Il resto è stato un su e giù senza pilota, sulle montagne russe più impervie e paurose. Francesca era un fenomeno già nella finale di Sydney 2006, quando fece paura a Justin Henin, rubandole il gioco di contrattacco, ma si arrese per 4-6 7-5 7-5. Era a ridosso delle “top ten”, ma si fermò al numero 11, e ha vinto il primo titolo Wta a Bad Gastein in Austria soltanto nel 2007, e soltanto dopo nove finali negative. Poi ha fatto continuamente scalpore, fra acuti e discontinuità. Per capirsi, è arrivata ai quarti a Wimbledon 2009 – quarta italiana di sempre – rifilando anche un 6-0 a Marion Bartoli, futura regina 2013, ma da allora non ha più brillato sull’erba. Quell’anno cedeva già al primo turno di Parigi a Sam Stosur con un 6-4 6-2 saturo di impotenza contro il “toppone” di dritto dell’australiana. Ma nel 2010, dopo aver volato Barcellona senza perdere un set, ha conquistato in modo incredibile, ma meritatamente, il titolo del Roland Garros distruggendo in finale proprio la sua bestia nera Stosur e salendo addirittura al numero 6 del mondo. Ebbra di felicità, ha poi perso a raffica, ovunque, é scivolata al numero 70 della classifica, ma quando sembrava già persa, la classica “vincitrice di un solo Slam”, ha ritrovato il tocco magico sul cemento, arrivando a settembre ai quarti agli Us Open, e nel gennaio dopo a quelli agli Australian Open, transitando per la storica maratona contro Kuznetsova (vinta per 16-14 al terzo set dopo 4 ore e 44 minuti e sei match point salvati) e per l’onorevolissima sconfitta contro la numero 1 del mondo Wozniacki, ha toccato il numero 4 della classifica, la più alta di un italiano dal 1973, eguagliando Adriano Panatta.

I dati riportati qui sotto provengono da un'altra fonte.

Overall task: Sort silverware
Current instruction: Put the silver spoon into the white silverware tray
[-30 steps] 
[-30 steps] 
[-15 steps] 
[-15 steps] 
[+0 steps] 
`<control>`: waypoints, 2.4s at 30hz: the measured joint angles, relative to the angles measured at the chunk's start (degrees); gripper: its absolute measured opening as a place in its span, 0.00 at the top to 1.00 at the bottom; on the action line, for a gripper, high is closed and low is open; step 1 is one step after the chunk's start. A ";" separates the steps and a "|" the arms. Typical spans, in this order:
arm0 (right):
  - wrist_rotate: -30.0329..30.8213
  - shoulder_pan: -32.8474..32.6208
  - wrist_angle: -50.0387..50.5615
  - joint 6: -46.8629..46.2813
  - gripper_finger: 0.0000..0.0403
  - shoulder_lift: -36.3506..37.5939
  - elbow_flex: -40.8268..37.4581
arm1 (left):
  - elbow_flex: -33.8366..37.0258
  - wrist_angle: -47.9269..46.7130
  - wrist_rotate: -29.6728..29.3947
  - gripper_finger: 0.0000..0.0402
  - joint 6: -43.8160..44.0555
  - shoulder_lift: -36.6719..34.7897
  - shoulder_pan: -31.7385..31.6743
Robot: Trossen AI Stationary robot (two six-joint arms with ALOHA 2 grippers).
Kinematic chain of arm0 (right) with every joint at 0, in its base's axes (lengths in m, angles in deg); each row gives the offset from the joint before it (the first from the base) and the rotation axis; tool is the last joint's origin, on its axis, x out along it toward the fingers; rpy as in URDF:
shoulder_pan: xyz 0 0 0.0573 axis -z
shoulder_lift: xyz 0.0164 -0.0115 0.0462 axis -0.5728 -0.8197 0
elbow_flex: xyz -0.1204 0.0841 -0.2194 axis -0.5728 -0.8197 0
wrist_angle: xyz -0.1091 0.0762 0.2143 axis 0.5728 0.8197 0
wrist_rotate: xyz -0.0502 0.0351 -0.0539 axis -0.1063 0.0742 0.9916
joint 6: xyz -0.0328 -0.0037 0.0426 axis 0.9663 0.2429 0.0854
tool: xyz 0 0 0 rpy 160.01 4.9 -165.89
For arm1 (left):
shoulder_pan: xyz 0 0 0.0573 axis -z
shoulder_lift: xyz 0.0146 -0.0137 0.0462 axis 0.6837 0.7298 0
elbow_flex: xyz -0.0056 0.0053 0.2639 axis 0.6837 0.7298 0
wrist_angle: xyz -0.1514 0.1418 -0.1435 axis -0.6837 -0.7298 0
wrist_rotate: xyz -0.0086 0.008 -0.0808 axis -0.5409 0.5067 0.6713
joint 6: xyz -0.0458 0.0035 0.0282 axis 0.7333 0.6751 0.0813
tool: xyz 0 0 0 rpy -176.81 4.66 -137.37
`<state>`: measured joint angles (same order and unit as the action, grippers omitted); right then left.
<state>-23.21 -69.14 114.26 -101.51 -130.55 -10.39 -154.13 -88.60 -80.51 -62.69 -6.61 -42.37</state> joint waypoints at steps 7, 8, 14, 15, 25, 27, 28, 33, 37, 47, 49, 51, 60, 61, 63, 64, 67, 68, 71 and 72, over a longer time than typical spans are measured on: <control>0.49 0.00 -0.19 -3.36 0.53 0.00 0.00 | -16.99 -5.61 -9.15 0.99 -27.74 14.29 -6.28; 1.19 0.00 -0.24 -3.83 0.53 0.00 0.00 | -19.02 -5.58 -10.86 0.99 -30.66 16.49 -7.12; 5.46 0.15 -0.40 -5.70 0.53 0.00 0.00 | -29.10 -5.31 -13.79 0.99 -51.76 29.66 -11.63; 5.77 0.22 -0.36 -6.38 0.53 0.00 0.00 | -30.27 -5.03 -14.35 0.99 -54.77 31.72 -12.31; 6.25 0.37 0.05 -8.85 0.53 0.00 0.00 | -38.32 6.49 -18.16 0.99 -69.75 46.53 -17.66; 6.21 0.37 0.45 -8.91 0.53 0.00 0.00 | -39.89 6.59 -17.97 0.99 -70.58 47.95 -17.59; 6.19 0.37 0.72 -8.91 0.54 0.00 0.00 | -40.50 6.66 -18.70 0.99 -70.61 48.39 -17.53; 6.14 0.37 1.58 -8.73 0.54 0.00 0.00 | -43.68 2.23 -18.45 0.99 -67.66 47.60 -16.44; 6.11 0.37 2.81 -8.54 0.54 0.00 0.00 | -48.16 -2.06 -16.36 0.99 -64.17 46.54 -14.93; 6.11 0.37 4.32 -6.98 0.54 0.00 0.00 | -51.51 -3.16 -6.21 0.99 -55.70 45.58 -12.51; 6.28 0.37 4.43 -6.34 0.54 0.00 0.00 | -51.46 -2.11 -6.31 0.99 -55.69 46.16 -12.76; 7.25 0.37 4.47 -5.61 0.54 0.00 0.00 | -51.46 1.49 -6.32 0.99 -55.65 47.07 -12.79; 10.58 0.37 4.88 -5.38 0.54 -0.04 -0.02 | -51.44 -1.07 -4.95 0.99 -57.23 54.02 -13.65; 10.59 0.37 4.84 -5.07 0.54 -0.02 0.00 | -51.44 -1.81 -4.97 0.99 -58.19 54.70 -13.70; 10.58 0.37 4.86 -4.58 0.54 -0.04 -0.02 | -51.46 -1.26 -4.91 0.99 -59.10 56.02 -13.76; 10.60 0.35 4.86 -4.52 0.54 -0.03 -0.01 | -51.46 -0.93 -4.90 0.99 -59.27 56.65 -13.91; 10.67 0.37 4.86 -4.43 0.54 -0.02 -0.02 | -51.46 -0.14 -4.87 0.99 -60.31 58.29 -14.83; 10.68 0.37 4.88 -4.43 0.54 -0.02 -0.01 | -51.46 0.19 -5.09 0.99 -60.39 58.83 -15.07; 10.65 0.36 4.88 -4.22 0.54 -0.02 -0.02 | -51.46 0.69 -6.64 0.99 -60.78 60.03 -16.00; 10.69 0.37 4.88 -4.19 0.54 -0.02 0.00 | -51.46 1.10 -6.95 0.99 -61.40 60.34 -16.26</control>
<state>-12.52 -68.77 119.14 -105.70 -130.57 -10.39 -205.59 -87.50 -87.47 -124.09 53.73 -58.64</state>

Nel 2011, ha ripreso coraggio sulla terra soltanto in vista di Parigi, alla vigilia, con la semifinale di Bruxelles. Poi, una volta a Porte d’Auteuil, ha rimontato da 1-6 1-4 nei quarti contro Pavlyuchenkova, ha dominato la Bartoli, è arrivata da favorita alla sorprendente ed inattesa finale bis nel “suo” torneo, sulla “sua” superficie, ma non è riuscita a piazzare la doppietta, arrendendosi alla cinese Li. Subito dopo, è scomparsa ancora una volta, per ripresentarsi col successo di Strasburgo 2012 contro Cornet, e risalire al numero 12 Wta, a due anni dall’ultimo successo. Ma quando sembrava recuperata, è uscita dalle prime 100 del mondo, e quando tutti la davano per sorpassata, è riapparsa di nuovo, all’improvviso, col settimo titolo della carriera, l’anno scorso, a Rio. E lo stesso ha fatto questa settimana a Bogotà, proprio mentre suonavano i peana per il suo triste ritiro che sembrava una via crucis, lastricata di sofferenze come in Fed Cup, la manifestazione della quale è stata l’eroina. Invece, grazie ai punti ottenuti con la vittoria in Colombia, l’eterna Francesca, la Federer de noantri, non solo firma l’ ottavo titolo in carriera, dieci anni dopo il primo, ma da domani risale al numero 104 del ranking (guadagnando 64 posizioni), garantendosi la partecipazione al tabellone principale del prossimo Roland Garros, dal 28 maggio.